“Lovingly Alice” targeted in newspaper

Question:
 
I was alarmed and a little indignant when I discovered an article targeting Lovingly Alice in my state newspaper. I would love to hear your response about this, and I am planning to write a letter to the editor about the importance of your books for young children. I just got home from college, and I had the newest Alice book waiting for me! Once I read it, I will write again to let you know how I liked it!

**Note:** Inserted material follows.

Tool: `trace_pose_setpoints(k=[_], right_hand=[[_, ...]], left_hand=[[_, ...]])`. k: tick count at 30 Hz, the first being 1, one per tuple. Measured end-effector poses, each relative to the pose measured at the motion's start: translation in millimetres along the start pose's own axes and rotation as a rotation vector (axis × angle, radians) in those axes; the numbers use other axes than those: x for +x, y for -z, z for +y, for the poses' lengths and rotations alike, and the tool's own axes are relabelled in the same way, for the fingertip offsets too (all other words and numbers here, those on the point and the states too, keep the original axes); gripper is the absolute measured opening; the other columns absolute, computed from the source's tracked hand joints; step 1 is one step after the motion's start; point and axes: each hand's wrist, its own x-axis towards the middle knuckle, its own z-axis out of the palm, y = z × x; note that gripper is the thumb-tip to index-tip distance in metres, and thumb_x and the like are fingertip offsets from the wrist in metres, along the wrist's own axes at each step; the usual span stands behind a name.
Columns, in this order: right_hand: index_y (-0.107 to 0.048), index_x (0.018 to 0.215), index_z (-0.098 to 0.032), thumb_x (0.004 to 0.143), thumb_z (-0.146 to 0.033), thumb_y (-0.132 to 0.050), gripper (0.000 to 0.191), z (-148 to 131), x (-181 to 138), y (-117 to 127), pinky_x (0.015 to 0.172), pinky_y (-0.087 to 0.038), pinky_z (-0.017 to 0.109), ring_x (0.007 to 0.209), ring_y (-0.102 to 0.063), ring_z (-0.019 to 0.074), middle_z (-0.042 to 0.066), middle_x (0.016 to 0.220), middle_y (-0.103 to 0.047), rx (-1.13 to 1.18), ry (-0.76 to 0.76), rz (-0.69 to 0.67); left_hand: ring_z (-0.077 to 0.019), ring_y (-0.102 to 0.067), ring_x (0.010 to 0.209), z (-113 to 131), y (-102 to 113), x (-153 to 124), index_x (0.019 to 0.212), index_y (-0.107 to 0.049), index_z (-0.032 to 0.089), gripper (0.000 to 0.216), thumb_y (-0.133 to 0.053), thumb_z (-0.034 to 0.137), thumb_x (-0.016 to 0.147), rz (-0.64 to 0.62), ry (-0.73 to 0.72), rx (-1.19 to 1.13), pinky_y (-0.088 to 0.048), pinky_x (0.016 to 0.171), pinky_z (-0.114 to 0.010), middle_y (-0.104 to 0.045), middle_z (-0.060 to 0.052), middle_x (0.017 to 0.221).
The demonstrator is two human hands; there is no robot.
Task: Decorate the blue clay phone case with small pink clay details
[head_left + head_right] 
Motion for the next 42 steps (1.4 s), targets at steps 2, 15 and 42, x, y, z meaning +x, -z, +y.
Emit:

Here is a link to the article: http://www.azcentral.com/community/nephoenix/articles/2011/05/17/20110517paradise-valley-school-book-complaint.html

 

Phyllis replied:

 

I just talked with a radio station in that area yesterday, and gave my views on the situation.  Those pages from Lovingly Alice are some of the favorites of Alice fans, typical Alice, typical Dad, typical Lester.  At a 5th grade slumber party, Alice and her friends are discussing menstruation, and how a sperm gets inside a woman in the first place.  They have some idea, but aren’t sure, and assign Alice to ask her Dad and report back.  These pages are not pornography.  They are simply the facts of life, told as simply, and as lovingly, as Alice’s poor bumbling Dad can manage, with Lester’s comments on the side.  I think that parents get blindsided when their child comes to them and says, in effect, “Look what I’m reading.”  I believe that children will take their cues from their parents.  If a parent says, “Hmm.  Let’s read this together.  Do you feel comfortable doing that, or do you want to wait and read this book when you’re older?” a child feels free to discuss it, if it bothers her.  This mother, on the other hand, reacted by going to the school and asking that it be removed from children like her daughter.  Evidently the daughter had been advanced a grade, and was reading the book at 8, even though the recommendation was 9 to 12.   My question is, are there no other books in that library a bit too advanced for the daughter?  No science or math books that are beyond her present understanding?  Is a library to dumb down their collection because a younger student might happen upon something too old for her?   The real problem here, I think, is that the mother felt she was on the spot.  She either had to help explain something she might not have felt ready to do, or was too embarrassed to do, so she placed the blame on the school library collection.  I hope that the school realizes that other children may have wished they had the answers to Alice’s questions long before this.  These are the questions I asked my own mother when I was 9, and to the best of my memory, she answered just as Alice’s father does in the book.  I’ve been forever grateful that she didn’t make a big deal of it and make me feel that there was something creepy or wrong or too strange about human sexuality for me to know.